Он вновь отложил в сторону шприц и расстегнул рубашку, обнажив загорелую, без единого волоска грудь с чудовищными следами шрамов.
Их было множество, нитевидных и в палец шириной, разбросанных как попало.
С гордостью продемонстрировав мне старые раны, Бейкер застегнулся.
– Я долгое время считал себя куском чистого холста, на котором всякий может малевать что угодно. Но в конце концов это приелось. Будьте добры, не нужно разговоров о жалости.
– Скажите хотя бы, что значит DVLL.
– А, это, – рассеянно произнес он. – Всего лишь цитата из герра Шикльгрубера. Исключительная посредственность, баловался пошлыми акварельками, но отдельные фразы, надо признать, ему удались.
– "Майн кампф"?
Бейкер подошел почти вплотную, обдав меня своим свежим дыханием и запахом чисто вымытой кожи. Как же он выносил присутствие Тенни?
– Die vemichtung lebensunwerten Leben, - произнес он. – Жизнь, недостойная жизни. Боюсь, что это относится и к вам.
Приблизился Тенни и, прижав мою правую руку к постели, вывернул ее локтевой впадиной вверх. Да, Майло, подонок оказывается прав: в самом конце все теряет смысл, все превращается в ложь.
Пальцы похлопывали по коже, заставляя набухнуть вену.
Бейкер поднял шприц.
– Скорейшего вам разрыва сердца.
Робин, мама... Найди силы уйти достойно, не кричи, сдержись...
Я приготовился к боли, по барабанным перепонкам ударил последний сигнал тревоги.
Ничего.
Бейкер встревоженно выпрямился.
Звон в ушах не прекращался.
Дверной звонок.
– Черт, – прошипел Тенни.
– Пойди посмотри, кто там, Уилли, и будь осторожен.
Негромко звякнуло стекло. Шприц пропал; сжав вместо него черный ручной пулемет с коротким стволом и вытянутым в форме банана магазином, Бейкер обвел глазами комнату.
Электрический перезвон оборвался. В дверь трижды постучали, и вновь раздался звонок. Я услышал, как Тенни торопливо поднимается по лестнице.
Голоса.
Грубый – Тенни, и другой – высокий, пронзительный.
Женщина? Ее голос, его, опять ее.
– Нет, – донеслось до меня, – вам дали неверный...
Подняв оружие, Бейкер направился к двери.
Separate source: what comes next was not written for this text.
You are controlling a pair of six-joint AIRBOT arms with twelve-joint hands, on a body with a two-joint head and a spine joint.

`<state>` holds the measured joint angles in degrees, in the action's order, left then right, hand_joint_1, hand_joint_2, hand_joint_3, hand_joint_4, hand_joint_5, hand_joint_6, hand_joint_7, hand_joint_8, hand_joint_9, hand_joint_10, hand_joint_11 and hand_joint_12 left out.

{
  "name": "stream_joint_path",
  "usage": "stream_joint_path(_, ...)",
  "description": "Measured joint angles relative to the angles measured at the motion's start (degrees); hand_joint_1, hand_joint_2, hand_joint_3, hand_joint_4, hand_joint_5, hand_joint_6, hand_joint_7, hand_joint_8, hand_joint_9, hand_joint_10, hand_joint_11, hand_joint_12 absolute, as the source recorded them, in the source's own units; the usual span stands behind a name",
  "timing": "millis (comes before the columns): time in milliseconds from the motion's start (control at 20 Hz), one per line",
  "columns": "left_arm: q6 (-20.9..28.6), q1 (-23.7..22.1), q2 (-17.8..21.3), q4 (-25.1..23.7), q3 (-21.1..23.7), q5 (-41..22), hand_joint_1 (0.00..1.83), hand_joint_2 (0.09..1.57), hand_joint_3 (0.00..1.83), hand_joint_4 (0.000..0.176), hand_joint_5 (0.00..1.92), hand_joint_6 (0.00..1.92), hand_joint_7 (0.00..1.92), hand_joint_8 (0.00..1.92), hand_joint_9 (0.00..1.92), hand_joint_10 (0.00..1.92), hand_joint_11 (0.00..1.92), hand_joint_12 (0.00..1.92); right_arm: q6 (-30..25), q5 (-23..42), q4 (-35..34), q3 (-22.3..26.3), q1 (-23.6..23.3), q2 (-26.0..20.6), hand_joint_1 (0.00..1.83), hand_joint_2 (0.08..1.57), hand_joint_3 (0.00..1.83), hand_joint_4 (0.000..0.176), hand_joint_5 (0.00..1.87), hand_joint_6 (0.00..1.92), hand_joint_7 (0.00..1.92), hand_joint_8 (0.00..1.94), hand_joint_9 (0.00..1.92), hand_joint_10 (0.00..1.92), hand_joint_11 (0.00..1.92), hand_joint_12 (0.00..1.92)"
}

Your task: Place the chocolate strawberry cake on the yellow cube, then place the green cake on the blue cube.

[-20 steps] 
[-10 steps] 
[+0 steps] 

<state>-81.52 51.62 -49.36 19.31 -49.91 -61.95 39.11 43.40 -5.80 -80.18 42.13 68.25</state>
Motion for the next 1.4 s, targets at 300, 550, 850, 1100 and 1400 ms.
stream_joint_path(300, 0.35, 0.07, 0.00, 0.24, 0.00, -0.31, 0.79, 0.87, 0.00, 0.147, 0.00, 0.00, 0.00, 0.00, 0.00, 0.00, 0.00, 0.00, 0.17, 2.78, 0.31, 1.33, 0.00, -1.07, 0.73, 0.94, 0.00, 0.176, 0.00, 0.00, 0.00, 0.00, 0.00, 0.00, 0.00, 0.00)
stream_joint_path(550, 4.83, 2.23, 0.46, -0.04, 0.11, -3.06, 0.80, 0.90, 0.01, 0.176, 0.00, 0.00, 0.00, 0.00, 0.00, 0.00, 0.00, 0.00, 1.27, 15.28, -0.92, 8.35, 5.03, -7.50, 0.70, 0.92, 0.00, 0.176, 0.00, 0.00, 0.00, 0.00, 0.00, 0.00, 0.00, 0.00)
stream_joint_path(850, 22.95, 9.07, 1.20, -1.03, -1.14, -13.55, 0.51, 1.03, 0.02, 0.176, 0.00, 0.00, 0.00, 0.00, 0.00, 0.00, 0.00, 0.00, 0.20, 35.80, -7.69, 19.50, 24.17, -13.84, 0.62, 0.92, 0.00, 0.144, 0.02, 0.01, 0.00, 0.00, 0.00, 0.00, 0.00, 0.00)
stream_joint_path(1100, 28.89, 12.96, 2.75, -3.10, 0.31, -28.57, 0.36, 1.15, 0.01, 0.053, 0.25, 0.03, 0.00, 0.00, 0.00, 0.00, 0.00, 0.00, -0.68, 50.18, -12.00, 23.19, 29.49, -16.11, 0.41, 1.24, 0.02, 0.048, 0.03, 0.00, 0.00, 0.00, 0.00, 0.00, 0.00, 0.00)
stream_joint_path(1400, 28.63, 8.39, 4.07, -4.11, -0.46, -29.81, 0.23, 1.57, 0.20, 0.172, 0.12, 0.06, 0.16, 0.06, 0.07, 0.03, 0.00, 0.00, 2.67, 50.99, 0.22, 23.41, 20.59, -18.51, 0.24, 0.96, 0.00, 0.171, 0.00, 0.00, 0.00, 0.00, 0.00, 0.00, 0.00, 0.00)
Женщина раздраженно произнесла какую-то фразу.
– Говорю вам, это... – Тенни тоже начал выходить из себя.
Послышался негромкий глуховатый перестук, который мог означать только одно. Топот бегущих ног. Бейкер положил палец на спусковой крючок.
Подобно раскату грома за спиной его лопнуло оконное стекло, шторы разлетелись, и с грохотом стрельбы в спальню ввалились люди.
Теперь сухой перестук оглушал.
Увидеть нежданных гостей Бейкер не успел. Рубашка на его груди из кремовой мгновенно стала багровой, а затылок превратился в красно-коричневое месиво.
Падая, он повернулся – с подбородка стекала густая серо-желтая масса; лицо оплывало, черты растворялись на глазах. Растаявшая восковая фигура.
Новая серия выстрелов взорвала его грудь, к стене мокрыми шлепками прилипли ошметки плоти.
Один из стрелявших, молодой черноволосый парень с ястребиным носом, бросился ко мне. Охранник, которого я видел в консульстве, или просто внешнее сходство? Позади него высилась крупная фигура чернокожего седоволосого мужчины в темно-синем джемпере, уже в возрасте, лет под шестьдесят. Окинув взглядом тело Бейкера, мужчина посмотрел на меня.
Парень принялся возиться с ремнями, но чья-то рука остановила его.
Рука Майло – взъерошенного, задыхающегося, мокрого от пота.
– Сэр! – Молодой человек удивленно поднял голову.
– Ступай! Со своими делами я справлюсь сам.
Поколебавшись пару секунд, парень вышел. Майло освободил меня от пут.
– Ox, Алекс, ну и залет. Долбаный идиотский залет. Я так... Дружище, да мы чуть не потеряли тебя! Вот это поворот! Чтобы я, черт возьми, еще хоть раз... Никогда!
– Ты же всегда любил драму, приятель.
– Заткнись. Заткнись и отдохни. Я локти готов себе кусать. Больше ты меня не уговоришь...
– Заткнись сам.
Майло поднял меня с постели.
* * *Он пронес меня мимо распростертого в луже малинового сиропа тела Бейкера через заляпанную сгустками крови и мозга спальню и ступил на лестницу.
– А теперь прочь отсюда.
Слыша его тяжелое прерывистое дыхание, я решил, что одолею подъем сам, однако Майло и слышать не захотел об этом.
– Не дури.
– Я в полном порядке, опусти меня.
– Так и быть, только осторожнее, не вляпайся в эту кучу дерьма.
На верхней ступеньке лестницы лежал скорченный труп Тенни. Перешагнув через него, я увидел приземистую, крепко сбитую женщину. Румяные щеки и нос картошкой.